Carreyrou J. Bad Blood. 2018

欺瞞の決定木

What Theranos Did vs. What Should Happen

New Diagnostic Test

↓

SHOULD DO

Validate Against Gold Standard

↓

Publish TP/FP/FN/TN

↓

FDA Approval

THERANOS DID

Skip Validation

↓

Hide Failures

↓

Harm Patients

「そしてテストは嘘をつきました、
そしてその嘘は確実性を帯びていた、
そして誰も 2×2 テーブルを要求しませんでした。"

これが、私たちが診断テストの精度を研究する理由です。

When a test speaks,
あるだけです four possible truths.

二つは祝福です。 2つは呪いです。

結果のツリー

Every Test Result Has a Reality Behind It

Patient Tested

↓

真実とは何でしょうか？

Has Disease

D+

↓

TPTest +

FNTest -

No Disease

D-

↓

FPTest +

TNTest -

神聖な 2x2 テーブル

HIV Rapid Test Example (Real Data)

	HIV+	HIV-	Total
Test +	98	3	101
Test -	2	895	897
Total	100	898	998

この表からすべての真実が得られます

Sensitivity = 98/100 = 98%
Specificity = 895/898 = 99.7%

"Two outcomes save. Two outcomes harm.
TP、TN: テストは真実でした。
FP、FN: 検査は嘘だった。
Know them by name, for they determine fate."

血液検査のことを聞いたことがありませんか?
found clean,
そして何千人もの人に与えられました—
while death swam within it?

血液供給危機、1985 年

UNITED STATES

When HIV testing began, doctors celebrated: they could now screen the blood supply.

しかし、テストには window period—ウイルスが存在していた感染後数週間ですが、 undetectable.

血液検査が行われました。血液検査は「陰性」だった。輸血された。

8,000-12,000 Americans より良い検査が可能になる前に、輸血によって感染したのです。

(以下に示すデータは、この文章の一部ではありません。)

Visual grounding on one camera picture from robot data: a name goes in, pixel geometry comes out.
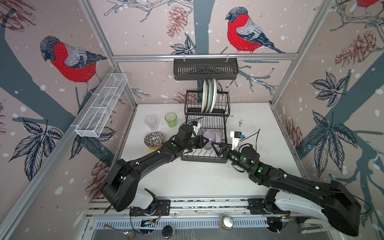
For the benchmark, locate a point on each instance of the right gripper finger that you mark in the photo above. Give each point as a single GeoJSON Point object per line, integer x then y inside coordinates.
{"type": "Point", "coordinates": [218, 148]}
{"type": "Point", "coordinates": [225, 146]}

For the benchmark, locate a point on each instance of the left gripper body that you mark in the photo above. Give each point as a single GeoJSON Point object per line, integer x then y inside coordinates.
{"type": "Point", "coordinates": [195, 143]}

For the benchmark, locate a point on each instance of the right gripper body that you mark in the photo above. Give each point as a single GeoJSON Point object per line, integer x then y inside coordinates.
{"type": "Point", "coordinates": [227, 155]}

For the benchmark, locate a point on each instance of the lilac ceramic bowl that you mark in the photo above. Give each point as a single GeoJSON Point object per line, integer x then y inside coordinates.
{"type": "Point", "coordinates": [212, 136]}

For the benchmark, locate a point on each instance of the green glass tumbler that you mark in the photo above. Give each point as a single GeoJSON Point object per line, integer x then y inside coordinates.
{"type": "Point", "coordinates": [171, 119]}

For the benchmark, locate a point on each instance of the pink floral pattern bowl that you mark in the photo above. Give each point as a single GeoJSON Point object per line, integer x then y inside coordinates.
{"type": "Point", "coordinates": [153, 139]}

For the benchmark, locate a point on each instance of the clear glass tumbler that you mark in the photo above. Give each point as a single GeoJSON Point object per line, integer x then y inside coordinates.
{"type": "Point", "coordinates": [152, 122]}

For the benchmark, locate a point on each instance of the white plate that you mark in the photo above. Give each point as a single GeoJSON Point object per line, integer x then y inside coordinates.
{"type": "Point", "coordinates": [214, 94]}
{"type": "Point", "coordinates": [204, 96]}

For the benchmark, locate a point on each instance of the yellow ceramic bowl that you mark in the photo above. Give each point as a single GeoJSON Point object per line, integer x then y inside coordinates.
{"type": "Point", "coordinates": [154, 148]}

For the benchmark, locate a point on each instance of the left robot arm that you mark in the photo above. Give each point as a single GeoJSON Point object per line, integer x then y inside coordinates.
{"type": "Point", "coordinates": [120, 186]}

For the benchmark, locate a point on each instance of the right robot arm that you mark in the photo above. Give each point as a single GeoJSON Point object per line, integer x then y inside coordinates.
{"type": "Point", "coordinates": [338, 205]}

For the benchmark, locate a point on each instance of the black two-tier dish rack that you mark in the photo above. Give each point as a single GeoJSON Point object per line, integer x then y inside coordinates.
{"type": "Point", "coordinates": [213, 125]}

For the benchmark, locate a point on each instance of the pale green plate middle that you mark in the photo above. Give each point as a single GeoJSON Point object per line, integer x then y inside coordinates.
{"type": "Point", "coordinates": [210, 95]}

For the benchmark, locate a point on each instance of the small metal cup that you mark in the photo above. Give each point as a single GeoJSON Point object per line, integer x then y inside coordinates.
{"type": "Point", "coordinates": [227, 223]}

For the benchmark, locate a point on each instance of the grey stapler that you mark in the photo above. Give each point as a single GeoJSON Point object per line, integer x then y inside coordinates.
{"type": "Point", "coordinates": [309, 225]}

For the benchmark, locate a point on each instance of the metal spoon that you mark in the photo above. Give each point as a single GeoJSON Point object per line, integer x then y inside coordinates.
{"type": "Point", "coordinates": [130, 235]}

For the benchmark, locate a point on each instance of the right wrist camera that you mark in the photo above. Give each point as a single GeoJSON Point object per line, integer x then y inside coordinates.
{"type": "Point", "coordinates": [236, 138]}

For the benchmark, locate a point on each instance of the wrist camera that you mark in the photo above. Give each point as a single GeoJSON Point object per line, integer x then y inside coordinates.
{"type": "Point", "coordinates": [196, 126]}
{"type": "Point", "coordinates": [236, 138]}

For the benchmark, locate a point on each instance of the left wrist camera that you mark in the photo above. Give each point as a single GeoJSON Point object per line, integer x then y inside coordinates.
{"type": "Point", "coordinates": [196, 126]}

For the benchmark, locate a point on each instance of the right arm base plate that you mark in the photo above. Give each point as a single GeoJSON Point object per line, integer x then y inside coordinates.
{"type": "Point", "coordinates": [262, 207]}

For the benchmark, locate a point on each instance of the aluminium mounting rail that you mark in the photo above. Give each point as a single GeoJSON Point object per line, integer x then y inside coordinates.
{"type": "Point", "coordinates": [289, 206]}

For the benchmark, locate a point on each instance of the black hanging wall basket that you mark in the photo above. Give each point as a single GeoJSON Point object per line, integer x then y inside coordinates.
{"type": "Point", "coordinates": [205, 69]}

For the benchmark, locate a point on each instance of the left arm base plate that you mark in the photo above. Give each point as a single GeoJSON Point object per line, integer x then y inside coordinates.
{"type": "Point", "coordinates": [156, 208]}

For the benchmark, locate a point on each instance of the horizontal aluminium frame bar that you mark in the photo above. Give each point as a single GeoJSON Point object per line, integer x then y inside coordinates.
{"type": "Point", "coordinates": [241, 57]}

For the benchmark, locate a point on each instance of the white wire mesh shelf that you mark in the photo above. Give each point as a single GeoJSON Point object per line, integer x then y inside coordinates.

CDC. MMWR. 1987;36(49):833-840

The Window Period Decision Tree

Why False Negatives Are Deadly

Person Recently Infected

↓

Time Since Infection?

< 2 weeks

Test NEGATIVEVirus present!

↓

Blood DonatedOthers infected

> 4 weeks

Test POSITIVECorrectly detected

↓

Blood DiscardedSupply safe

時間の経過とともに感度が変化する

0%

Day 1-7
Eclipse period

~50%

Day 14
Seroconversion

~95%

Day 21
Most detected

99.9%

Day 45+
Window closed

THE LESSON

感度は固定ではありません。 It depends on when you test. A "99% sensitive" test may be 0% sensitive in early infection.

「そしてテストでは『クリーン』と出ました。
なぜなら、ウイルスはまだその姿を現していなかったからだ。
そして血は分かち合った、
そして感染は罪のない人々に広がった。」

母親に与えられた錠剤について聞いたことがありますか?
to protect their pregnancies,
that planted cancer in their daughters
twenty years before it bloomed?

1938 年から 1971 年の DES の悲劇

UNITED STATES & EUROPE

Diethylstilbestrol (DES) was given to millions of pregnant women to prevent miscarriage.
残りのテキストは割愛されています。